Minha empolgação com esse clima toda e com a festa em si (sou do tipo que, se está na rua, sai desejando “feliz ano-novo” para todo mundo – não parece que todo mundo fica amigo na noite de reveillon?) não é nem abalada pelo meu lado mais cético. Mas, se eu parar para pensar com mais atenção, começo a achar tudo isso meio irônico. Porque, pensando bem… Nada mudou realmente, né? O tempo não tem de verdade as divisões que inventamos para organizar nossos calendários e facilitar nossas vidas: tudo é uma linha contínua, não uma série de pequenos conjuntos de horas, dias, meses. Não existe uma divisão concreta entre segunda e terça-feira, entre outubro e novembro, entre a primavera e o verão. No fundo, você não vai trabalhar ou dormir uma vez por dia – vai uma vez a cada intervalo regular de tempo. No fundo, um dia não está claramente separado do anterior pela noite que há “entre” os dois – foi só um movimento planetário que fez o nosso cantinho aqui na Terra ficar escuro e, opa, clarear de novo. Tudo é uma coisa só. Infinita – e inexorável, como diria Bernard Cornwell em seus livros.

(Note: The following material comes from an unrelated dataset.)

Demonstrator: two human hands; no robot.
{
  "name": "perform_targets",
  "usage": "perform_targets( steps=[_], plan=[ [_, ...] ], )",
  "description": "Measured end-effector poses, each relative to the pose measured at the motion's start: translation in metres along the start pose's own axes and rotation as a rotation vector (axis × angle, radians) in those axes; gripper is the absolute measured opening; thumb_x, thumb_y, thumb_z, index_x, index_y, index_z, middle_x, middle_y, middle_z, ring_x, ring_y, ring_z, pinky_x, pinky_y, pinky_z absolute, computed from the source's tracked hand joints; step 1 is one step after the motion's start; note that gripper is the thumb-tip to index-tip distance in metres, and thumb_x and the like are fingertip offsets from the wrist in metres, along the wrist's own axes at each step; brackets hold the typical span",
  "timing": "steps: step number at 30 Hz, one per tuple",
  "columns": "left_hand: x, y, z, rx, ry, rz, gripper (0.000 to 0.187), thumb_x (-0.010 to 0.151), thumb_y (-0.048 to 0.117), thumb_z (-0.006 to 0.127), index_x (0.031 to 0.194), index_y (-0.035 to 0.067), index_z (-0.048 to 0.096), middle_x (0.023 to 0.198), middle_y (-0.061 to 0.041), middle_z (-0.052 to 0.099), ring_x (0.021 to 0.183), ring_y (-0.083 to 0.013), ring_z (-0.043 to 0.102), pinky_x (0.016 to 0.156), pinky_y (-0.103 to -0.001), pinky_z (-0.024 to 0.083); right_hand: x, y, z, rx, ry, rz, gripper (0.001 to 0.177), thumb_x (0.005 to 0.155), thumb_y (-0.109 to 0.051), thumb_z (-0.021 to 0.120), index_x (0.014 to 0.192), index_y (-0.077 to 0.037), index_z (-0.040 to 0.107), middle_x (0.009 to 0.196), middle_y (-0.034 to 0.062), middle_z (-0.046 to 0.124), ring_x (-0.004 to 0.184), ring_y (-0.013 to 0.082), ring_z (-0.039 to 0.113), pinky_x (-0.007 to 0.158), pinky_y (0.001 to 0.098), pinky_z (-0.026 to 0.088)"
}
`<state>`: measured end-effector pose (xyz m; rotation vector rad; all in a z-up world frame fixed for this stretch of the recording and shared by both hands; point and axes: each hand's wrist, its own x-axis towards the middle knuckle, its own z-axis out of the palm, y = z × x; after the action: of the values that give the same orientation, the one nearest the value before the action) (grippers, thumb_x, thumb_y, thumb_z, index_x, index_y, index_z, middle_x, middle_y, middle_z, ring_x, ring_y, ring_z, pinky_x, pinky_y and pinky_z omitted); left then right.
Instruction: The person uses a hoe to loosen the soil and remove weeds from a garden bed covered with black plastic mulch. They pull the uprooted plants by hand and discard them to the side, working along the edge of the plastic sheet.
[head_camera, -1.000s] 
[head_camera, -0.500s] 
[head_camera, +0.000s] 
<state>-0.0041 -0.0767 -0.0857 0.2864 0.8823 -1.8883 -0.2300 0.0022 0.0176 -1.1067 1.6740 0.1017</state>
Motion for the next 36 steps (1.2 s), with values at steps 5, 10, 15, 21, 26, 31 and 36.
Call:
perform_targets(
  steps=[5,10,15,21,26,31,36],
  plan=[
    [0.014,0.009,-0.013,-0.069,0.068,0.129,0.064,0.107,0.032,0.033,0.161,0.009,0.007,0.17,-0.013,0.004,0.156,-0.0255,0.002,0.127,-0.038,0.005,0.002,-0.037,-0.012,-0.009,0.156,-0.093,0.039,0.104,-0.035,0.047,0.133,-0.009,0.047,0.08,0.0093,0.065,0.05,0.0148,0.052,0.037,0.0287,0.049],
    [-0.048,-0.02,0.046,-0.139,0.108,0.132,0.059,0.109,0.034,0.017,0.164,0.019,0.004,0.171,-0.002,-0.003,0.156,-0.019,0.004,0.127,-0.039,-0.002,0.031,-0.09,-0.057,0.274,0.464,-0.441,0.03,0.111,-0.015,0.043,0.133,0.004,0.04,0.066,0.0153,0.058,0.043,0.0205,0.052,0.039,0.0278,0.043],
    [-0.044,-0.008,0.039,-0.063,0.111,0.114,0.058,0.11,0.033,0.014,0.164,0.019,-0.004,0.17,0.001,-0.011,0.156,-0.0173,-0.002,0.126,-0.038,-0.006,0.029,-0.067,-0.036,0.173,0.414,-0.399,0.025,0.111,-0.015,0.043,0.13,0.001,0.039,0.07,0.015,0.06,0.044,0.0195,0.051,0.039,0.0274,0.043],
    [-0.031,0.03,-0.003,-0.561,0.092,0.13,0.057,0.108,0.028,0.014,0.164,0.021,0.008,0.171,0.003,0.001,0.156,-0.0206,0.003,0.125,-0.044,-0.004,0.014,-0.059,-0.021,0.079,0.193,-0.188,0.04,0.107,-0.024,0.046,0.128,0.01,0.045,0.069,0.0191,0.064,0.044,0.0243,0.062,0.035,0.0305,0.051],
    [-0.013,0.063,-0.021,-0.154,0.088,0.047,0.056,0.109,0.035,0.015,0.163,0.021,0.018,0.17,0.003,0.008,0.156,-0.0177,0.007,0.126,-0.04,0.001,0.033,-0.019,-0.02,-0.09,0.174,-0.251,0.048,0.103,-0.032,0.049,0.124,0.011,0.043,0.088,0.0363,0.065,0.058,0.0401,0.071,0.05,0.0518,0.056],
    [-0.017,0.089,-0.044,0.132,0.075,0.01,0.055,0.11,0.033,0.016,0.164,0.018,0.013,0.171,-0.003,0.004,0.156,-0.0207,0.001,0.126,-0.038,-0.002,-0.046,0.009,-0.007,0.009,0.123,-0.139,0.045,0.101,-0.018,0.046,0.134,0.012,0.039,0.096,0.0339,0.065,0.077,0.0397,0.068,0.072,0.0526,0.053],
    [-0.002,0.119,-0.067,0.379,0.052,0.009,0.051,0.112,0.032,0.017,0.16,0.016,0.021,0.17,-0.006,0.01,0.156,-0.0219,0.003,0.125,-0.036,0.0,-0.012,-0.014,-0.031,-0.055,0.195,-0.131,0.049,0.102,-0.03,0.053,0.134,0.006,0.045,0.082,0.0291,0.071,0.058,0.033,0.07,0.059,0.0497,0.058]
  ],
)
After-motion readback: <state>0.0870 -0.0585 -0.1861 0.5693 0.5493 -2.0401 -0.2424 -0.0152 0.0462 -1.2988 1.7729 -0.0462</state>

Então, no fundo, o novíssimo 2017 não está nem um pouco separado do infame 2016. Não há diferença entre este janeiro, tão cheio de promessas e novas esperanças, do 2016 que ganhou fama na internet como um dos piores anos das últimas décadas – tão marcado por tragédias, polêmicas e mortes de famosos como foi. Na verdade, a sensação de que o ano passado foi terrível provavelmente foi muito mais intensificada pelos comentários a respeito de como ele foi terrível do que pelos acontecimentos em si: um dos comentários gerais, por exemplo, dizia “e achávamos que 2015 já tinha sido ruim…”, quando, pessoalmente, 2015 foi um dos melhores anos da minha vida. Talvez, quem sabe, o melhor.

dumbledore

A questão toda é: está tudo dentro da nossa cabeça. Então esse otimismo todo a respeito de 2017, apesar da falta de, digamos, embasamento ‘científico’, não é nada ruim: é ótimo poder aproveitar a onda de positividade – e de produtividade – para botar a mão na massa e efetivamente colocar nossos planos em prática, transformar nossos sonhos em realidade. Sem aquela preguiça de “ano que vem eu faço”, sabe? Já dizia Dumbledore: “Naturalmente isto está acontecendo dentro da sua cabeça, mas por que isso deveria significar que não é real?” Se o ano não tem nada de novo na ‘vida real’, não tem problema: quem precisa pensar novo é você. E só depende do nosso ponto de vista (e das nossas atitudes, vai) fazer um ano pior ou melhor que 2016 – e, quem sabe, ainda melhor do que foi meu 2015.